### Action item
As the answer, set down the lines below from the one containing "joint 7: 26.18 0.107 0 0" through the one containing "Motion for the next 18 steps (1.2", exactly and inclusively, and no others.

(Dataset records)
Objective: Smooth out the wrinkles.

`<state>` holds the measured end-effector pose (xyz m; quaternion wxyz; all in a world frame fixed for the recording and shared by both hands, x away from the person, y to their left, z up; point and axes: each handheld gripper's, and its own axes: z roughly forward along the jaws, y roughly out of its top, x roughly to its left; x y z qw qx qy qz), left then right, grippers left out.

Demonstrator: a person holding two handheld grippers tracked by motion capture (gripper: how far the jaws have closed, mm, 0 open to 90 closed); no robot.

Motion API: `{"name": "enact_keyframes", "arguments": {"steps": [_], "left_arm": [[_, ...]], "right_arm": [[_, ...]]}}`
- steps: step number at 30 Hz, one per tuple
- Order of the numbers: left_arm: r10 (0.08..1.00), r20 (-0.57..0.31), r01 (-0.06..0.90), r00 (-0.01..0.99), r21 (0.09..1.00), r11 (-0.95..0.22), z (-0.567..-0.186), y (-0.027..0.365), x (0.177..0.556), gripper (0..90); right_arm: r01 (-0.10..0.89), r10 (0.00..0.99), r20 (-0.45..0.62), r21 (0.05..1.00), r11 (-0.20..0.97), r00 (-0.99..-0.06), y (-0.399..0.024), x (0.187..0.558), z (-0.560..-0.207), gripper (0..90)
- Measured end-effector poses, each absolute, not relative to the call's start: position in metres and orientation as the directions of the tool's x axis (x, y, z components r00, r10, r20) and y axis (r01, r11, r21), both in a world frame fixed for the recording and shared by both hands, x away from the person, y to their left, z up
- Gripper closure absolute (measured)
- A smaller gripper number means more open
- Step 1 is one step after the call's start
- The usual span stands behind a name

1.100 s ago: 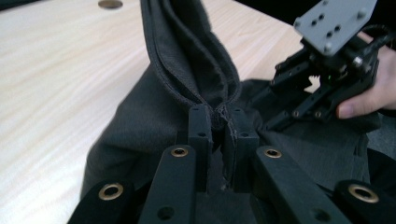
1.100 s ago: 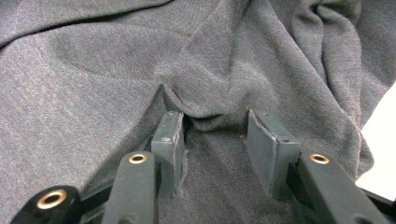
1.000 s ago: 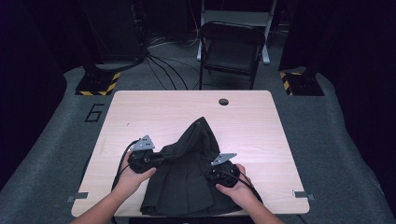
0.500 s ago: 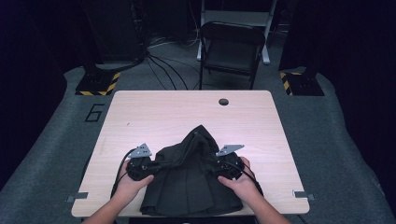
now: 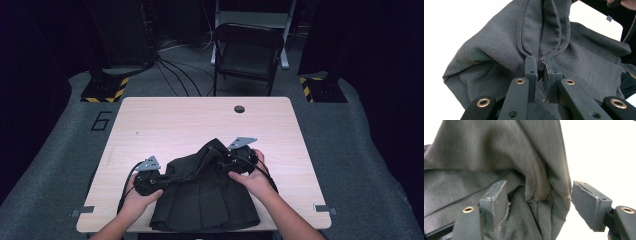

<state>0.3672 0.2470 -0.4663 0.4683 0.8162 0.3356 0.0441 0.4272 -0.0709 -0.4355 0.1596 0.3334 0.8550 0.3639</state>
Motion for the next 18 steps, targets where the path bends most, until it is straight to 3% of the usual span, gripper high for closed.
{"name": "enact_keyframes", "arguments": {"steps": [10,18], "left_arm": [[0.608,-0.236,0.524,0.758,0.774,-0.354,-0.475,0.252,0.366,82.4],[0.610,-0.239,0.527,0.755,0.775,-0.349,-0.474,0.253,0.364,82.4]], "right_arm": [[0.377,0.606,-0.073,0.722,0.580,-0.792,-0.053,0.429,-0.425,25.1],[0.275,0.522,-0.138,0.722,0.635,-0.842,-0.038,0.420,-0.413,29.5]]}}
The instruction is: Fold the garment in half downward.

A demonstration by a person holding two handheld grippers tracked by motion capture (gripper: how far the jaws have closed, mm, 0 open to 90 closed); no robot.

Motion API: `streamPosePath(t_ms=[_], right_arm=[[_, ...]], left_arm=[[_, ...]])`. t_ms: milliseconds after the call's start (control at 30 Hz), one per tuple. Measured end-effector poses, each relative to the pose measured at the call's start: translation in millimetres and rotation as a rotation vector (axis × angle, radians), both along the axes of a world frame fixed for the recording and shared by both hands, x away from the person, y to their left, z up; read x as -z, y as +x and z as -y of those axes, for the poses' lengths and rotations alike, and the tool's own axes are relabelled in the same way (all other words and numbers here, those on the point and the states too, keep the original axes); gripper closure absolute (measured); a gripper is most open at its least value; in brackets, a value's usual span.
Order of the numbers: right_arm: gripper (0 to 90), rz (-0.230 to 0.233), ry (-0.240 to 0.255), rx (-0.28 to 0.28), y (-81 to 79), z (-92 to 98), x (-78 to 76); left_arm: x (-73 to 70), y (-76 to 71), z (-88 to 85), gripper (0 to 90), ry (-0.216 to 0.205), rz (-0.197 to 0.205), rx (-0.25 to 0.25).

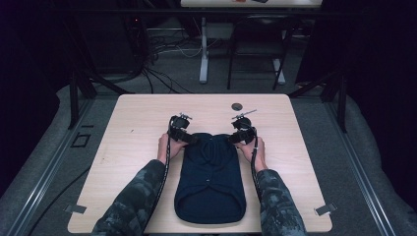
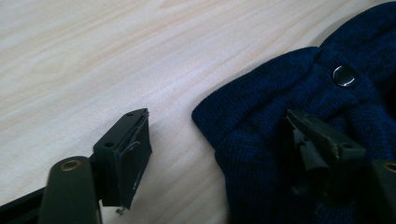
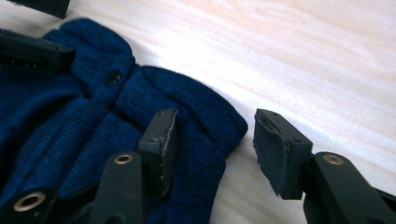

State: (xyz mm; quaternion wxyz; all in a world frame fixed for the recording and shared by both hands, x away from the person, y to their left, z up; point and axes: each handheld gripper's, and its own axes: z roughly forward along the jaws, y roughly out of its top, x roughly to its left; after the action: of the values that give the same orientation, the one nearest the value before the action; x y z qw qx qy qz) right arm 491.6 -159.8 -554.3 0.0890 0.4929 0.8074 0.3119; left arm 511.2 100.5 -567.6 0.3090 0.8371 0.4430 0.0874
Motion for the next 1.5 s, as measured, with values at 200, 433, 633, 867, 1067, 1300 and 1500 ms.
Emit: streamPosePath(t_ms=[200, 433, 633, 867, 1067, 1300, 1500], right_arm=[[55.5, -0.035, 0.001, -0.009, 1.7, -0.8, 7.4], [63.4, -0.038, -0.032, -0.054, 0.5, -3.8, 8.0], [71.8, -0.045, -0.029, -0.052, -2.1, -7.3, 7.8], [75.4, -0.016, -0.018, -0.055, -5.9, -6.5, 8.2], [76.3, 0.030, 0.009, -0.061, -12.5, -2.1, -2.2], [76.4, 0.116, 0.028, -0.093, -28.5, 1.6, -26.8], [76.4, 0.168, 0.046, -0.113, -40.2, 7.2, -44.5]], left_arm=[[-1.2, -2.1, 6.7, 32.0, 0.051, 0.020, 0.032], [-1.8, -5.1, 10.1, 42.1, 0.059, 0.034, 0.051], [-2.8, -8.7, 12.8, 59.1, 0.054, 0.036, 0.078], [-2.8, -9.0, 9.5, 72.6, 0.012, 0.029, 0.081], [-11.6, -13.5, 6.3, 74.3, -0.015, 0.051, 0.092], [-33.5, -23.0, -0.1, 74.2, -0.060, 0.094, 0.121], [-53.9, -31.9, -6.2, 74.5, -0.109, 0.134, 0.166]])
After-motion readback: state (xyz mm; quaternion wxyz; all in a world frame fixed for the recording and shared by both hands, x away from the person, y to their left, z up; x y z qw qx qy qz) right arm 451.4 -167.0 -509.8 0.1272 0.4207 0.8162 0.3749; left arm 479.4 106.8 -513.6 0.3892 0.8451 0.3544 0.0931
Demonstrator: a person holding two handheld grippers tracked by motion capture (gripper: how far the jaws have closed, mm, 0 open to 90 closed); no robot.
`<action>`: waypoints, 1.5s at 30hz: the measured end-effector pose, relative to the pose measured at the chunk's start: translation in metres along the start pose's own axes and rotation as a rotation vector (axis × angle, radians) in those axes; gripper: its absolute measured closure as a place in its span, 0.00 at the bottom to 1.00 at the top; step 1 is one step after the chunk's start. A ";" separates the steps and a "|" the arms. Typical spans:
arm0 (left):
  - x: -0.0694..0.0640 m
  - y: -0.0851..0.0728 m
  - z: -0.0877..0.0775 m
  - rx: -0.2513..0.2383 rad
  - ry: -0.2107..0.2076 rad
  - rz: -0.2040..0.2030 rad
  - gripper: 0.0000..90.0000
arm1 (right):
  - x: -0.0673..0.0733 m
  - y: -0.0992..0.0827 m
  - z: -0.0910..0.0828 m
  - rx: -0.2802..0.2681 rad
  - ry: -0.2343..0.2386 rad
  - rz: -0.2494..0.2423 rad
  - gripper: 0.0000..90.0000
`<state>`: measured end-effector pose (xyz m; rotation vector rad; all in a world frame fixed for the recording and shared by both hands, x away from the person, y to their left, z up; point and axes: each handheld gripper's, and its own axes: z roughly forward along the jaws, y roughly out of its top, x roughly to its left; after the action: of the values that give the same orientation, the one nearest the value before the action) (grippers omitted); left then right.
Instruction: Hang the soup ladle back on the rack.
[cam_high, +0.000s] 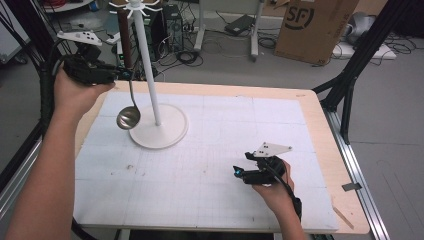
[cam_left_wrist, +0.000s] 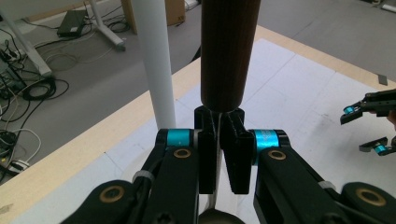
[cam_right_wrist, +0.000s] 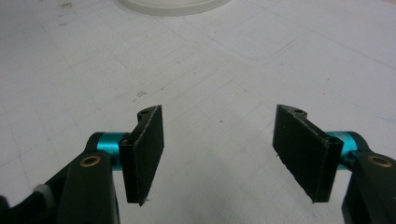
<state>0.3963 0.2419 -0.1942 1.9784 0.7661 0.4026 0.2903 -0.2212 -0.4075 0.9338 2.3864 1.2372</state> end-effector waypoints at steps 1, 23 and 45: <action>0.000 0.001 0.001 0.004 0.002 0.001 0.94 | 0.000 0.000 0.000 -0.001 -0.001 -0.001 0.37; 0.014 0.005 0.017 0.004 0.063 -0.045 0.81 | -0.003 -0.002 -0.002 -0.005 0.004 0.011 0.37; -0.001 -0.035 0.004 -0.058 0.043 -0.023 0.43 | -0.002 -0.001 -0.003 -0.005 -0.001 0.003 0.37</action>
<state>0.3856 0.2507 -0.2267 1.9102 0.7954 0.4501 0.2895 -0.2246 -0.4065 0.9360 2.3806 1.2432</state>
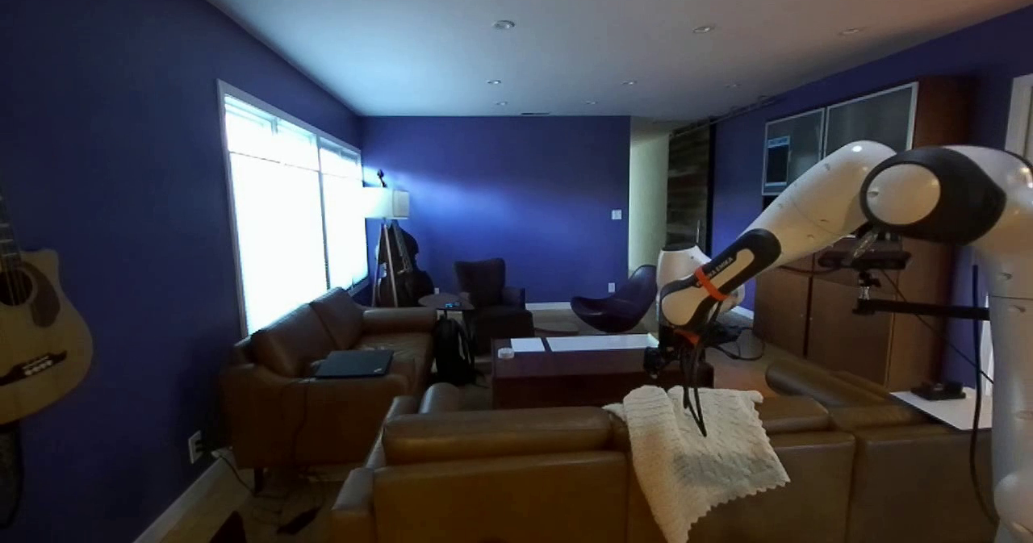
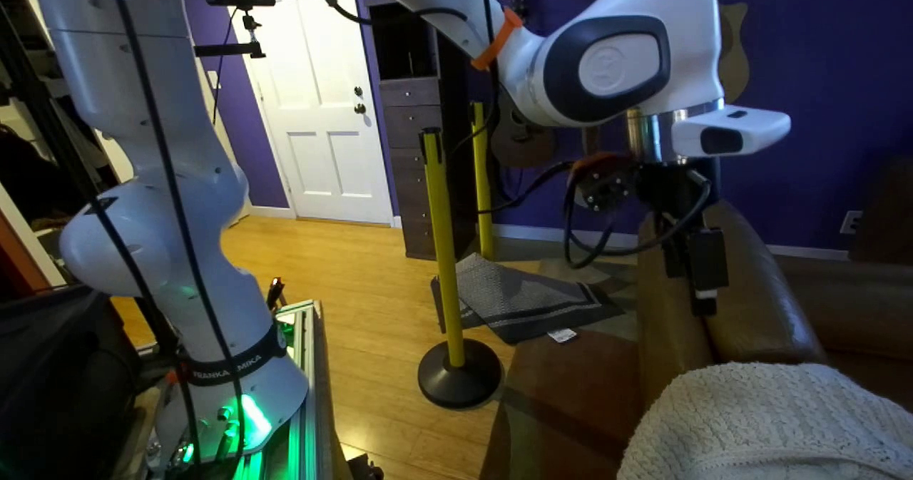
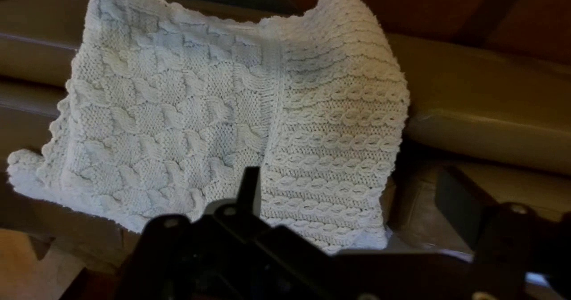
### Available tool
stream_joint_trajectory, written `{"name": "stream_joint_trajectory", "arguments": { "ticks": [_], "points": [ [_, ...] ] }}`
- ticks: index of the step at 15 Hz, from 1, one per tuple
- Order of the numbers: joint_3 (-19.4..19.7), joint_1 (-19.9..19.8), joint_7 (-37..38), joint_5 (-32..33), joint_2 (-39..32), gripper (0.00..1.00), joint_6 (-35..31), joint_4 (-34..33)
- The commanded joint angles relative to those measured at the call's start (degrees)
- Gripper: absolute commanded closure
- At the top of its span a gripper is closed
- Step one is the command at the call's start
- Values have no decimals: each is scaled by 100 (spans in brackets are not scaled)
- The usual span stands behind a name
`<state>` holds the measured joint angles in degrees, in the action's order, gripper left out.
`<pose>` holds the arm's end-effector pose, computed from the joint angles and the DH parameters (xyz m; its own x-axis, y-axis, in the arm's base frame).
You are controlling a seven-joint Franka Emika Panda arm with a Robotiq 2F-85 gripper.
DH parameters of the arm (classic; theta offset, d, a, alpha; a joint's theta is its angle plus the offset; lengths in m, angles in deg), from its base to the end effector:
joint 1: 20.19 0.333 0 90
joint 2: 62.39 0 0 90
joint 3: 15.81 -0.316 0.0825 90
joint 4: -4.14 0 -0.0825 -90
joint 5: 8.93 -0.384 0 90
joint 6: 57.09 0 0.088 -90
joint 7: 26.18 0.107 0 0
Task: Move the towel to the left
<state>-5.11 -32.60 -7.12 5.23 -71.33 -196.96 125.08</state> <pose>0.5372 -0.2274 0.3609 0.8384 -0.5008 0.2150 -0.5355 -0.8303 0.1543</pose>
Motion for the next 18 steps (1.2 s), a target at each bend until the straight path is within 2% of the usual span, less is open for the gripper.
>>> {"name": "stream_joint_trajectory", "arguments": {
  "ticks": [1,3,4,7,12,18],
  "points": [
    [237,121,471,11,-830,0,-332,-534],
    [293,116,169,-39,-1133,0,-443,-670],
    [322,164,181,-81,-809,0,-364,-385],
    [373,173,151,-98,-1116,0,-429,-571],
    [372,180,146,-99,-1135,0,-429,-630],
    [379,250,421,-329,-1934,0,-727,-1256]
  ]
}}
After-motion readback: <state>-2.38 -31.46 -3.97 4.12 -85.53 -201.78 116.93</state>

### Task response
joint 7: 26.18 0.107 0 0
Task: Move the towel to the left
<state>-5.11 -32.60 -7.12 5.23 -71.33 -196.96 125.08</state> <pose>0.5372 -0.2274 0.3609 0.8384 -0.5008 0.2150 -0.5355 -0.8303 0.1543</pose>
Motion for the next 18 steps (1.2 s), a target at each bend until the straight path is within 2% of the usual span, less is open for the gripper.

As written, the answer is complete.